Engraçado que gosto cada dia menos dos escritores lamurientos. Sem conseguir deixar de ser um deles. Quero que se explodam. Tenho fome de beleza e sabedoria, e que não me encham o saco dizendo que a vida não presta. Tipo o Sade, o Cioran, o Burroughs, esses nojentos todos. Não quero nêgo enfiando o dedo na minha garganta pr'eu vomitar fora a vida como se ela fosse comida venenosa. Já tenho a suficiente quantidade de nojo pela vida em mim e dispenso ajuda nesse território. Não me delicio nadando na minha piscininha de náusea. Quero superar. De vez em quando consigo até gostar da vida. Bastante até. Um ou dois dias por ano eu a amo de paixão. O resto é como água, pão sem manteiga, salada sem tempero. Talvez seja culpa minha, e não da vida. Que diferença entre? Culpa minha se viver é desconfortável? Mas procuro a aventura, o êxtase, o contágio, a entrega. O quanto o medo me deixa. O pouco que acho.

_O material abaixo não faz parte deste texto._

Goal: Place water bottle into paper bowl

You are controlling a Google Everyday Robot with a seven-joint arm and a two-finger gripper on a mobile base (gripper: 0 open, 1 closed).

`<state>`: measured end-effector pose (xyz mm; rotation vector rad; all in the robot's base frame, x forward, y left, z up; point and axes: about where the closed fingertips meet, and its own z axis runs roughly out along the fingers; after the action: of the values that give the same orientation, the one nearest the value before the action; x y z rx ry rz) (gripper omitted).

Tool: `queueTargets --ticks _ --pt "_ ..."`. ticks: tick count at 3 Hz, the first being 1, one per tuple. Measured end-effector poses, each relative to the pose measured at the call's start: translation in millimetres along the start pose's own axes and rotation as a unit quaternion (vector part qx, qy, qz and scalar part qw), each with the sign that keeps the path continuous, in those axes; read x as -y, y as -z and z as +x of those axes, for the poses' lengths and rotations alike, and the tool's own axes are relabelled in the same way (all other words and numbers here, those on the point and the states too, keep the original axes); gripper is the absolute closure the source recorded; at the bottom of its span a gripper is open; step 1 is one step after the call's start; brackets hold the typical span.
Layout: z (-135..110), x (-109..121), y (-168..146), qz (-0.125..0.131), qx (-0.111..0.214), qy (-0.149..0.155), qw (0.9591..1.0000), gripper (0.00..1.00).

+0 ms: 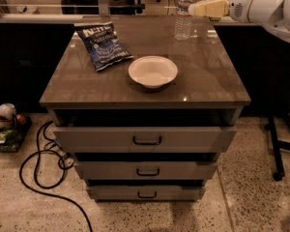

Peço um desconto pelo mal-viver, por ser tão desengoçado na tarefa, por achar tanta coisa tão difícil. Tô vivendo pela primeira vez e, aliás, acabei de desembarcar no mundo. Que é um lugar esquisito. Não entendo direito pra quê serve. E eu dentro dele, pra quê? Mas vejo beleza naquilo de ser um eterno aprendiz. Vivo em perpétuo espanto de estar vivo. Que exista tudo isso que existe é algo que minha pobre cabecinha miúda não consegue conceber direito, tamanha a grandiosidade. O que não impede a melancolia. Culpa minha se Deus não existe e o amor é tão raro? Não criei o mundo, só vivo nele.

Não tenho amor à vida? Ora, é ela que não tem amor a mim...

* * * * *

"Aquilo a que se costuma chamar amor é um exílio,
com um postal de casa de vez em quando,
eis o meu pensamento para esta noite."

SAMUEL BECKETT
, "Primeiro Amor"

Não, tio Beckett, o amor não é o exílio, o exílio é o mundo.

O amor são os postais de casa, de vez em quando.

E o foda é esse "de vez em quando...".